> **Data records**:
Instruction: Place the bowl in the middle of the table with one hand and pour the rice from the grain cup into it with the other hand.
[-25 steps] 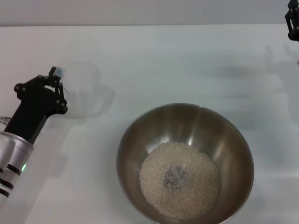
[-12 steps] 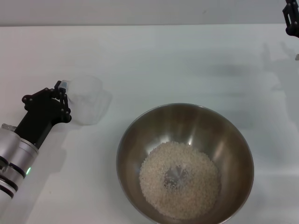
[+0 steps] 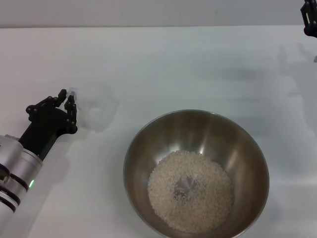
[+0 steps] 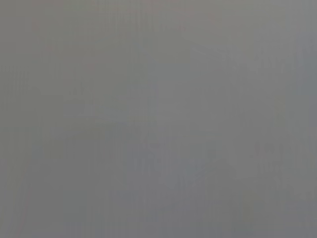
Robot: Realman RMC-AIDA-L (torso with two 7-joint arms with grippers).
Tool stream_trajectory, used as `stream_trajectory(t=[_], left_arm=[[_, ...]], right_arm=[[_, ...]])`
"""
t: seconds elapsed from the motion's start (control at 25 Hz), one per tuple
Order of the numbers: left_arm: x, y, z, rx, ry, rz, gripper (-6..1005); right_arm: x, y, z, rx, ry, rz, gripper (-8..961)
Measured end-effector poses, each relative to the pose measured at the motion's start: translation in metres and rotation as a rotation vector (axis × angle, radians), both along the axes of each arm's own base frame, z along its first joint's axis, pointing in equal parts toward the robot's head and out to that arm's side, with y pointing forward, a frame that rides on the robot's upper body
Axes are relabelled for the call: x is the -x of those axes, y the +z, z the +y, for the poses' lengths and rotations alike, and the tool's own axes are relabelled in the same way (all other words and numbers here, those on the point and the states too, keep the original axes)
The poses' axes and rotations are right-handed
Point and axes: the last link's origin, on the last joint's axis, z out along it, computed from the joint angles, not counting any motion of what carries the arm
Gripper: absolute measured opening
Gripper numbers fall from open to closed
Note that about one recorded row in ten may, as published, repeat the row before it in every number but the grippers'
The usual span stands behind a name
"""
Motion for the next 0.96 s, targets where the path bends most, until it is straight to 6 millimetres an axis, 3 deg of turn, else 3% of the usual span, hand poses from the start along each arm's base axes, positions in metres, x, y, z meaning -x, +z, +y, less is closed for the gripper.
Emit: stream_trajectory(t=[0.24,0.44,0.8,0.96], left_arm=[[0.009,0.002,-0.007,0.007,0.027,-0.007,171],[0.016,0.005,-0.018,-0.008,0.045,-0.012,378],[0.022,0.02,-0.045,-0.114,0.044,-0.097,378],[0.015,0.029,-0.04,-0.17,0.037,-0.217,378]], right_arm=[[0.002,0.001,0.002,-0.001,0.006,-0.004,502],[0.001,0.001,0.003,-0.001,0.001,-0.013,502],[0.0,-0.005,0.0,0.031,0.007,-0.035,502],[0.009,-0.023,-0.007,0.114,0.067,-0.077,502]])
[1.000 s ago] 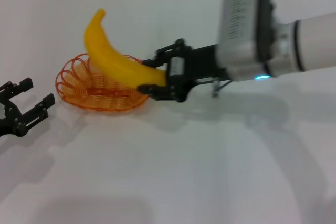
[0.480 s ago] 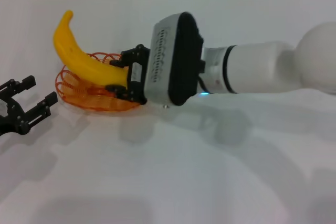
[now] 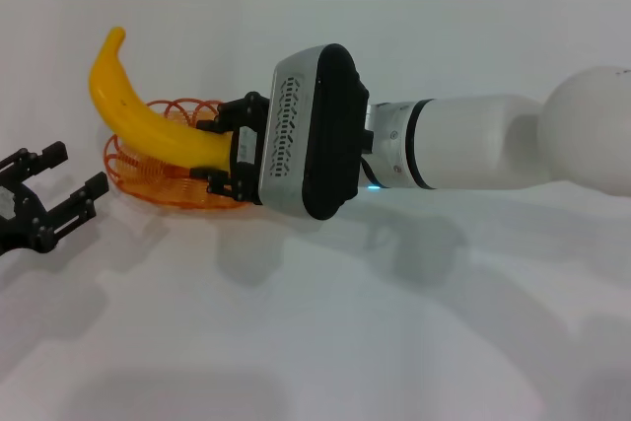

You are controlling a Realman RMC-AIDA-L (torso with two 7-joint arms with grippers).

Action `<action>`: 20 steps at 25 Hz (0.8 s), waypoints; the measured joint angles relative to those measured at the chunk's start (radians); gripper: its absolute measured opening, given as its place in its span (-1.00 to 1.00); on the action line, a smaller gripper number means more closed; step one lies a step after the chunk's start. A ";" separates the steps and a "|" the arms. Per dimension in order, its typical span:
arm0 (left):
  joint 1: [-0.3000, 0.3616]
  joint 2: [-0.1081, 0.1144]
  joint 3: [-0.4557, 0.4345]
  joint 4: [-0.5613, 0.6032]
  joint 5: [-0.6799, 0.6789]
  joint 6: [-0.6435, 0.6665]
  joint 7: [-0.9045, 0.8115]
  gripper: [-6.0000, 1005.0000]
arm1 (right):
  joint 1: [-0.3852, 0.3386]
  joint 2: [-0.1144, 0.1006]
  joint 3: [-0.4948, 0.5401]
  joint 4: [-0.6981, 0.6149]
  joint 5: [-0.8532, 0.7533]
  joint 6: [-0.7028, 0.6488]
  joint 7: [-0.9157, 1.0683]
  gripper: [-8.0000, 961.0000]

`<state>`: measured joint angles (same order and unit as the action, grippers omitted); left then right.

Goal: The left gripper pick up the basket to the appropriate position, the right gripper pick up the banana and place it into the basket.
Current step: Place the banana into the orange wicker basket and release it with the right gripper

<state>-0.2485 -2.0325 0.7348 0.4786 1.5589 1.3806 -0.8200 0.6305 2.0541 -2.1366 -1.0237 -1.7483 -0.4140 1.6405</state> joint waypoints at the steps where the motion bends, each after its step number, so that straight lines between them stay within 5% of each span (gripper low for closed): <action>1: 0.000 0.000 0.000 0.000 0.000 0.000 0.000 0.30 | 0.000 0.000 0.000 0.000 0.000 0.000 0.000 0.03; 5: 0.000 0.000 0.001 0.000 -0.001 0.000 -0.001 0.30 | 0.002 -0.001 -0.001 0.005 0.000 -0.002 0.000 0.03; 12: 0.002 0.000 -0.001 0.000 -0.001 0.000 0.000 0.30 | -0.046 -0.009 0.031 -0.055 0.000 -0.048 0.000 0.55; 20: 0.006 0.000 -0.003 -0.001 -0.002 0.000 0.001 0.30 | -0.138 -0.012 0.297 -0.113 0.001 -0.382 -0.074 0.75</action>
<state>-0.2425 -2.0325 0.7318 0.4771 1.5567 1.3806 -0.8192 0.4922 2.0424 -1.8400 -1.1363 -1.7471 -0.7960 1.5669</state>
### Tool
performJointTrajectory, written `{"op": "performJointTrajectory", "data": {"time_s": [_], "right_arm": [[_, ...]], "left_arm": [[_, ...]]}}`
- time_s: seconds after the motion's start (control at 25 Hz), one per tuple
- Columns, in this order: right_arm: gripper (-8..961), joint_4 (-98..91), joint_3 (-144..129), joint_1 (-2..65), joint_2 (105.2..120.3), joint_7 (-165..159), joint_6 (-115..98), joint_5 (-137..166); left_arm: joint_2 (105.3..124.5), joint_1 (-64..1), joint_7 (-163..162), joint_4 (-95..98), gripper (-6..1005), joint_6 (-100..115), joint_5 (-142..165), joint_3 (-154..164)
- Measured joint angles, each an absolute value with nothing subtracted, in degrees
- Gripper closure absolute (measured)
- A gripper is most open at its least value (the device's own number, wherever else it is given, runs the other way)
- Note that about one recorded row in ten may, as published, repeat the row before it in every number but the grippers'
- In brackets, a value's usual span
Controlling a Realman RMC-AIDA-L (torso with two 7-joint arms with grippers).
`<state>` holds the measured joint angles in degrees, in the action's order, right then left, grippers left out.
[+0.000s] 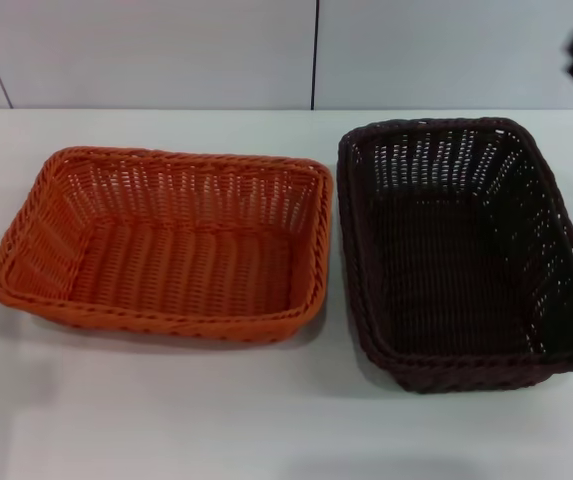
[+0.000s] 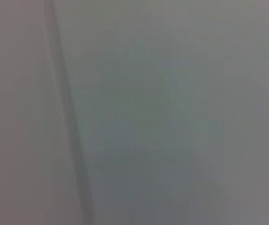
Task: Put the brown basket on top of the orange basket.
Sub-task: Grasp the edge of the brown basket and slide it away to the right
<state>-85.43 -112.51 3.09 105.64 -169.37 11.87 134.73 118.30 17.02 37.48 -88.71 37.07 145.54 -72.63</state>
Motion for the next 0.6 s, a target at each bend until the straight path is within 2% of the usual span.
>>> {"op": "performJointTrajectory", "data": {"time_s": [0.04,0.08,0.12,0.16,0.2,0.24,0.4,0.48,0.6], "right_arm": [[200,-85.4,-112.5,3.1,105.64,-169.4,11.9,134.7],[200,-88.8,-109.6,3.6,106.26,-169.2,3.6,136.4],[200,-92.5,-106.2,4.5,107.36,-168.8,-5.3,138.1],[200,-95.6,-102.5,5.7,108.9,-167.7,-14.5,139.5],[200,-101.0,-95.4,8.8,112.14,-163.5,-33.7,141.1],[200,-101.0,-95.4,8.8,112.14,-163.5,-33.7,141.1],[199,-107.3,-83.3,15.4,117.83,-152.7,-63.1,140.2],[199,-109.3,-79.6,18.6,118.6,-150.1,-73.9,139.2],[199,-110.8,-74.8,24.6,117.63,-147.5,-91.2,134.7]], "left_arm": [[118.3,17.0,37.5,-88.7,233,37.1,145.5,-72.6],[118.29,17.5,37.0,-81.6,233,48.9,143.4,-68.4],[118.29,17.5,37.0,-81.6,233,48.9,143.4,-68.4],[118.29,17.5,37.0,-81.6,234,48.9,143.4,-68.4],[118.25,17.7,36.7,-77.1,234,56.3,140.9,-65.7],[118.25,17.7,36.7,-77.1,234,56.3,140.9,-65.7],[118.23,16.1,31.2,-65.9,234,61.8,133.9,-62.9],[118.15,13.7,23.2,-57.9,235,62.2,132.5,-63.1],[118.26,11.2,19.8,-52.1,235,62.5,130.9,-63.2]]}}
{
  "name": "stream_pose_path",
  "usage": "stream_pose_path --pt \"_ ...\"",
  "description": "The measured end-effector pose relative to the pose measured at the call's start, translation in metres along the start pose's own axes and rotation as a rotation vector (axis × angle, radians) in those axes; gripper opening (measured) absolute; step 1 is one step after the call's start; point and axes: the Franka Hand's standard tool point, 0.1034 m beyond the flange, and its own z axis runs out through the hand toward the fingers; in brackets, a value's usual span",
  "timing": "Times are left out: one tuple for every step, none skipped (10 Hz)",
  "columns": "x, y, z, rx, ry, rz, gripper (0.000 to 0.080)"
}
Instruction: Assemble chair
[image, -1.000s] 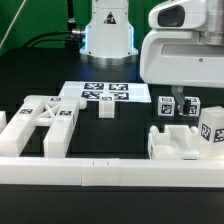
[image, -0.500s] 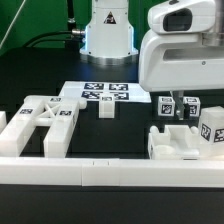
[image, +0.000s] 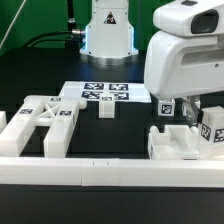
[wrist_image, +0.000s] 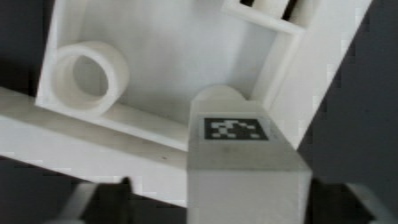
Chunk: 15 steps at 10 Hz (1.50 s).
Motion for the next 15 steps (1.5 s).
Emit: stream_pose_path --pt "0.0000 0.0000 0.0001 0.000 0.000 0.000 0.0382" --pt "0.0000 0.0000 0.0001 0.001 0.000 0.003 0.0284" --pt "0.0000 -0.0001 0.0002 0.002 0.000 0.028 0.0284" --pt "0.0000 -0.0004 0.0003 0.004 0.001 0.044 0.0284" --pt "0.0007 -0.0007 0.0006 0.017 0.011 0.187 0.0284" --pt "0.0008 -0.0009 0.0010 0.025 0.027 0.327 0.0284" --pt "-0.0001 -0.0008 0.0014 0.034 0.042 0.435 0.0284" --pt "-0.0009 -0.0005 0.0016 0.043 0.055 0.578 0.0284" --pt "-0.0007 -0.0013 0.0015 0.039 0.055 0.634 0.0284" --pt "-0.0007 -0.0011 0.0015 0.042 0.054 0.674 0.0284" --pt "-0.0007 -0.0007 0.0015 0.046 0.052 0.750 0.0284" --pt "-0.0008 -0.0007 0.0015 0.047 0.052 0.778 0.0284" --pt "-0.0007 -0.0006 0.0017 0.057 0.051 0.873 0.0284" --pt "-0.0013 -0.0014 0.0015 0.075 0.061 1.000 0.0284" --pt "-0.0018 -0.0031 0.0018 0.087 0.059 1.116 0.0284"
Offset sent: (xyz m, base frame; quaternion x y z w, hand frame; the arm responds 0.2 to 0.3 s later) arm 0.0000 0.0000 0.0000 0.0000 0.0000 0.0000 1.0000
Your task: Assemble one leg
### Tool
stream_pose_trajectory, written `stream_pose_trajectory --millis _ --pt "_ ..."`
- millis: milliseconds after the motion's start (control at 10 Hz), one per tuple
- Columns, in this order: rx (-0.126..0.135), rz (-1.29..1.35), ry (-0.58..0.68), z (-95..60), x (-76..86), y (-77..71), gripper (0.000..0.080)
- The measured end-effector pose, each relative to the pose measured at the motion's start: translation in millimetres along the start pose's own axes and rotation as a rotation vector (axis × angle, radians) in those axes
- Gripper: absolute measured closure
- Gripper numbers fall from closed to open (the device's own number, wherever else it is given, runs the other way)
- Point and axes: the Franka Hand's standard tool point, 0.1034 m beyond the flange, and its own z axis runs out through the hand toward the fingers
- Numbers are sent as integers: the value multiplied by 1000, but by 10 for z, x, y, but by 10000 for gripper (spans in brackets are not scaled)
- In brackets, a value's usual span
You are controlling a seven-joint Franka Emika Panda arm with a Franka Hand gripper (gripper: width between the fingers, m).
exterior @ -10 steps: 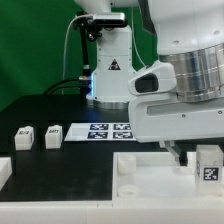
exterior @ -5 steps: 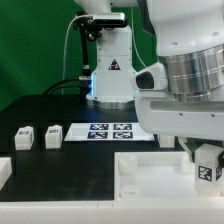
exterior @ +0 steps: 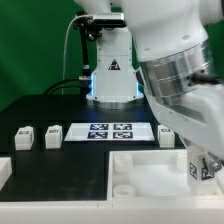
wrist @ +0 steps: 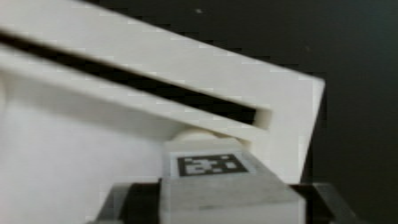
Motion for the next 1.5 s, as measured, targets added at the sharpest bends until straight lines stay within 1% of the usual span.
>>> stream_pose_trajectory --millis 100,300,400,500,600,700,800,900,1000,1100,1200,1300,1400,1500 --pt "-1 12 0 6 -15 2 502" --pt "-2 -50 -1 10 -13 5 500" --pt "-3 -49 -1 13 -17 6 284" --pt "-19 -135 5 38 -29 36 284" --pt "-63 -367 22 44 -38 76 179" --pt "-102 -540 55 38 -87 76 158" --pt "-105 -657 53 46 -105 70 158" --pt "-108 -771 48 40 -82 70 151" --pt "-116 -871 48 39 -84 70 151" --pt "-162 -1048 94 36 -105 65 150" --pt "-176 -1258 127 37 -138 18 150" --pt "-182 -1405 121 20 -72 8 150" --pt "-181 -1413 121 -5 10 4 150" --pt "-181 -1398 122 9 -27 8 266"
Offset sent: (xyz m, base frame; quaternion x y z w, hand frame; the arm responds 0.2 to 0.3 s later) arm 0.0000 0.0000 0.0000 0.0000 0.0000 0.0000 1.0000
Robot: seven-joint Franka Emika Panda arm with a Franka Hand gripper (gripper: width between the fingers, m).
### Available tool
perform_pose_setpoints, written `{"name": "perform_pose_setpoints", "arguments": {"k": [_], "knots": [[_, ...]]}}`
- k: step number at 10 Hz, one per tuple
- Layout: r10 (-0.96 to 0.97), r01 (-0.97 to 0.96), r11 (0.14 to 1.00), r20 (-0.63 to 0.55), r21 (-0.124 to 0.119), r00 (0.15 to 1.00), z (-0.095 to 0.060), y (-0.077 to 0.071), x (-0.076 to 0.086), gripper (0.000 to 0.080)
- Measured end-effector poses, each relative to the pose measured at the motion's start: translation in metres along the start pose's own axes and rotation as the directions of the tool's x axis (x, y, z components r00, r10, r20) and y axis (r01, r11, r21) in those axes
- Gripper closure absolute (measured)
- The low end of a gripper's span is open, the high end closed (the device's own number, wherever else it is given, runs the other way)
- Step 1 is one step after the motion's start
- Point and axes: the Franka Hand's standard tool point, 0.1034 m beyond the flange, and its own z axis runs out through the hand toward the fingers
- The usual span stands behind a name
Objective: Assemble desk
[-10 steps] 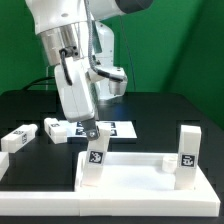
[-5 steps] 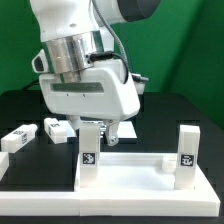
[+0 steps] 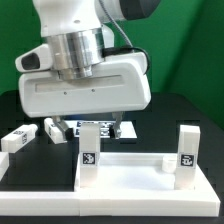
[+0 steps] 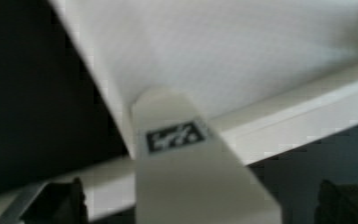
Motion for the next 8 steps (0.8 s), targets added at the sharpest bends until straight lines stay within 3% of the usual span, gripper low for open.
{"name": "perform_pose_setpoints", "arguments": {"k": [2, 4, 6, 8], "knots": [[0.047, -0.047, 0.999, 0.002, 0.012, 0.999, 0.0010, -0.0013, -0.0011, 0.0165], [0.146, -0.146, 0.989, 0.003, 0.013, 0.989, 0.0010, 0.0011, -0.0010, 0.0488], [0.285, -0.285, 0.958, 0.002, 0.017, 0.959, 0.0007, 0.0026, -0.0007, 0.0491], [0.616, -0.615, 0.787, 0.001, 0.048, 0.788, -0.0005, 0.0046, -0.0027, 0.0495]]}}
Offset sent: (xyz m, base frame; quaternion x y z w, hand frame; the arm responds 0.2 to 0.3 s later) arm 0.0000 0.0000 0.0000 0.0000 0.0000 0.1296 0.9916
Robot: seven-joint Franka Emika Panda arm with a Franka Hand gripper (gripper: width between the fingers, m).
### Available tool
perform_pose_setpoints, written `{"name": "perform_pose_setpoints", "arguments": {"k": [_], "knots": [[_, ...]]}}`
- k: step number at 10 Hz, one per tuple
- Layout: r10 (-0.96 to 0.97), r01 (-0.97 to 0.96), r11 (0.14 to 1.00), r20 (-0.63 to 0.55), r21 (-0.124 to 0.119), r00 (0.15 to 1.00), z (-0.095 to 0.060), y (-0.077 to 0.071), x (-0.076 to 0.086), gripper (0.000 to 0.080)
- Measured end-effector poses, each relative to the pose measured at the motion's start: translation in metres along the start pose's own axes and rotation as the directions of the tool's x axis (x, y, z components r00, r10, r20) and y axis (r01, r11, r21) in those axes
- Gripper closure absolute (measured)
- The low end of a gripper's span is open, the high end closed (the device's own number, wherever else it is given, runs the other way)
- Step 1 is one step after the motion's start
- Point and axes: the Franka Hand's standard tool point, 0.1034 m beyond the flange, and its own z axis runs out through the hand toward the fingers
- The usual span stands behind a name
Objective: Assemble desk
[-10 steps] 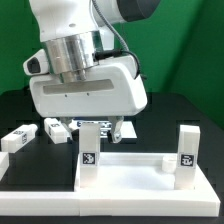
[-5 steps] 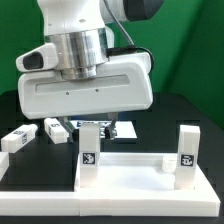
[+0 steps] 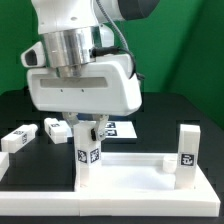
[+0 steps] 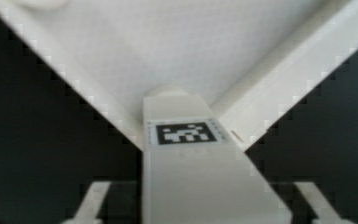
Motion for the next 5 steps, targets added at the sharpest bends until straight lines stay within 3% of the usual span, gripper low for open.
{"name": "perform_pose_setpoints", "arguments": {"k": [1, 3, 5], "knots": [[0.179, -0.179, 0.984, 0.002, 0.009, 0.984, 0.0011, -0.0008, -0.0013, 0.0495], [0.529, -0.532, 0.844, 0.056, 0.070, 0.847, 0.0034, 0.0001, -0.0026, 0.0495], [0.610, -0.614, 0.786, 0.078, 0.065, 0.789, 0.0036, -0.0029, -0.0061, 0.0495]]}}
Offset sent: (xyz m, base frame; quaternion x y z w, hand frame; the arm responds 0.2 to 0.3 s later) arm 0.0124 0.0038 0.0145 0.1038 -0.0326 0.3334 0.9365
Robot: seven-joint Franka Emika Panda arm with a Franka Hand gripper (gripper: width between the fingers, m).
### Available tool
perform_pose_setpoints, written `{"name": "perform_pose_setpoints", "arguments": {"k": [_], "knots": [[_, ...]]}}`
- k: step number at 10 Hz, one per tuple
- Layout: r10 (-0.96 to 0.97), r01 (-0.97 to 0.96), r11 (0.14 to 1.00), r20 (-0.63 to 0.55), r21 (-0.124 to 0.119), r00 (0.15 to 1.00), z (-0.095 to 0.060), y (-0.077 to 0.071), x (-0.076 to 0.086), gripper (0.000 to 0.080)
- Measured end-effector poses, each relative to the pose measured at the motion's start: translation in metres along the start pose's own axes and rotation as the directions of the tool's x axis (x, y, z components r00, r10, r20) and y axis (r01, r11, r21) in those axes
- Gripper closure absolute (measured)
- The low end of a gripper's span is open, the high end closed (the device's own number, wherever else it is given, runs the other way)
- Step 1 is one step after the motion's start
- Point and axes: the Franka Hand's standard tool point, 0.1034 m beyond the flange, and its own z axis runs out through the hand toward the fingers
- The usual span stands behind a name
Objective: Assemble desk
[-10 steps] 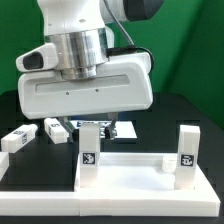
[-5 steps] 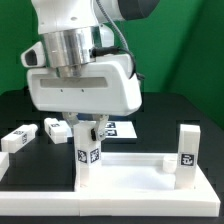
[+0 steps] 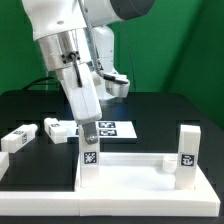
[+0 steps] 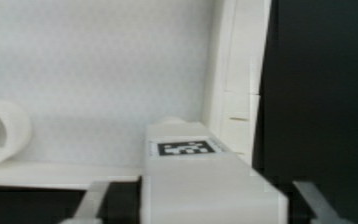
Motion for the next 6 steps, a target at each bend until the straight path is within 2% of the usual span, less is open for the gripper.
{"name": "perform_pose_setpoints", "arguments": {"k": [1, 2, 3, 4, 5, 6], "knots": [[0.017, -0.017, 1.000, 0.001, -0.003, 1.000, 0.0016, 0.0000, -0.0038, 0.0495], [0.006, -0.006, 1.000, 0.001, -0.003, 1.000, 0.0017, 0.0000, -0.0038, 0.0421], [-0.051, 0.051, 0.999, -0.002, -0.012, 0.999, 0.0020, 0.0006, -0.0040, 0.0421], [-0.282, 0.282, 0.957, 0.002, -0.061, 0.959, 0.0029, 0.0017, -0.0049, 0.0272], [-0.452, 0.452, 0.888, 0.026, -0.087, 0.892, 0.0045, -0.0002, -0.0059, 0.0171], [-0.523, 0.525, 0.845, 0.046, -0.098, 0.851, 0.0065, 0.0011, -0.0082, 0.0171]]}}
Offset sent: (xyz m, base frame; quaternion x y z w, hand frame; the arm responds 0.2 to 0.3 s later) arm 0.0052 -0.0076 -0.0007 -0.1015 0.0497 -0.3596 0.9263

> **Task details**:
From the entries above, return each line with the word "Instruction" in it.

> **Output of the exercise**:
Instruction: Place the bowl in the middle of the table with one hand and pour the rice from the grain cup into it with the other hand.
Instruction: Assemble chair

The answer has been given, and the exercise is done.